Variational Autoencoder

An LVM is defined by the joint density between observed and latent variables

\[ p(\textbf{x}, \textbf{z}) = \prod_{i=1}^N p(\textbf{x}_i|\textbf{z}_i) p(\textbf{z}_i) \]
  • If we use the PCA recipe (Linear mapping, Gaussian likelihood and Gaussian prior) we obtain an analytical Gaussian posterior and evidence

  • If we use a more complex (non-linear) mapping, e.g. a neural network, the posterior and evidence may not be tractable

In the latter case, we can use Variational inference (VI), i.e. we propose an approximate posterior and maximize the ELBO

\[\begin{split} \begin{split} \log p(x) \geq \mathcal{L}(\phi) &= \mathbb{E}_{z\sim q_\phi(z|x)} \left[\log \frac{p(x, z)}{q_\phi(z|x)}\right] \\ &= \int q_\phi(z|x) \log \frac{p(x, z)}{q_\phi(z|x)} dz \end{split} \end{split}\]

to find the best parameters \(\hat \phi\).

Important

In this lesson we review the Variational AutoEncoder (VAE) which combines amortized inference and VI

The VAE is an LVM where deep neural networks are used to model the conditional distributions between latent \(z\) and observed \(x\) variables

It was proposed simultaneously by (Kingma and Welling, ICLR, Dec. 2013) and (Rezende et al, ICML, Jan. 2014) perhaps sparking the revived interest into Deep Learning with Approximate Bayesian Inference that we see today

The difference with a regular autoencoder is that the latent (code) is now a stochastic variable

  • a prior distribution is placed on \(z\): \(p(z)\)

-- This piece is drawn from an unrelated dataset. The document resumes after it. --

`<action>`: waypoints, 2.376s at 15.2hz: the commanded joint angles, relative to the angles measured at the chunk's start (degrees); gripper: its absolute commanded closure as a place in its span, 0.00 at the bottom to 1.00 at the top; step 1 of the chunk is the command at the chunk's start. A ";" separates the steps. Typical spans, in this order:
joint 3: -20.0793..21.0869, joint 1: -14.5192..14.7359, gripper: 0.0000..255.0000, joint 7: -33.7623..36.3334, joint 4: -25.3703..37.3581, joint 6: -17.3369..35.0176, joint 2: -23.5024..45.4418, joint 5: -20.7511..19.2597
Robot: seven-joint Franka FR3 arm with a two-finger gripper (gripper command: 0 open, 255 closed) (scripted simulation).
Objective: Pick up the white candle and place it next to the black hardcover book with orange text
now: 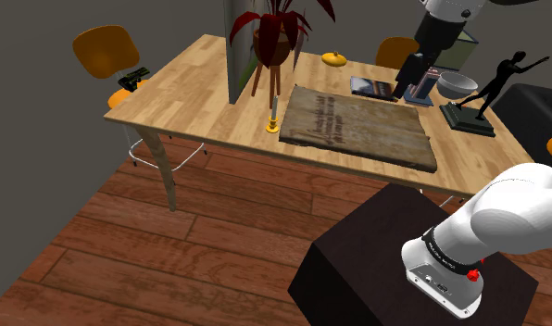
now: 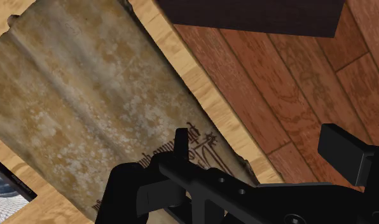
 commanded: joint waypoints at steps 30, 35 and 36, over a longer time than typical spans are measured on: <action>5.80 3.28 0.00 11.70 42.00 21.54 62.63 -0.21; 5.71 3.68 0.00 12.13 44.55 23.03 66.61 -0.54; 5.69 3.69 0.00 12.16 44.15 23.68 66.88 -0.58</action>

  • a neural network is used to model the parameters of the likelihood: \(p_\theta(x | z)\)

  • a neural network is used to model the parameters of the approximate posterior: \(q_\phi(z|x)\)

Note

The weight and biases of the networks (\(\theta\) and \(\phi\)) are deterministic, i.e. VAE is not a “fully” bayesian neural network

In what follows we will review the assumptions and the key contributions of this work to the field of Bayesian Neural Networks

Assumptions in VAE

VAE assumes a particular prior and approximate posterior:

  • The latent variable has a standard Gaussian prior (the same as in PCA)

  • The approximate posterior is a factorized (diagonal) Gaussian

Mathematically this is

\[ p(z_i) = \mathcal{N}(0, I) \]

and

\[ q(z_i|x_i) = \mathcal{N}(\mu_i, I \sigma_i^2) \]

The likelihood function is chosen depending on the data

  • For continuous data the likelihood is typically set as a spherical Gaussian or diagonal Gaussian

  • For binary data the likelihood is typically set as Bernoulli

Mathetamitcally (for the first case) this is

\[ p(x_i|z_i) = \mathcal{N}(\hat \mu_i, I \hat \sigma_i^2) \]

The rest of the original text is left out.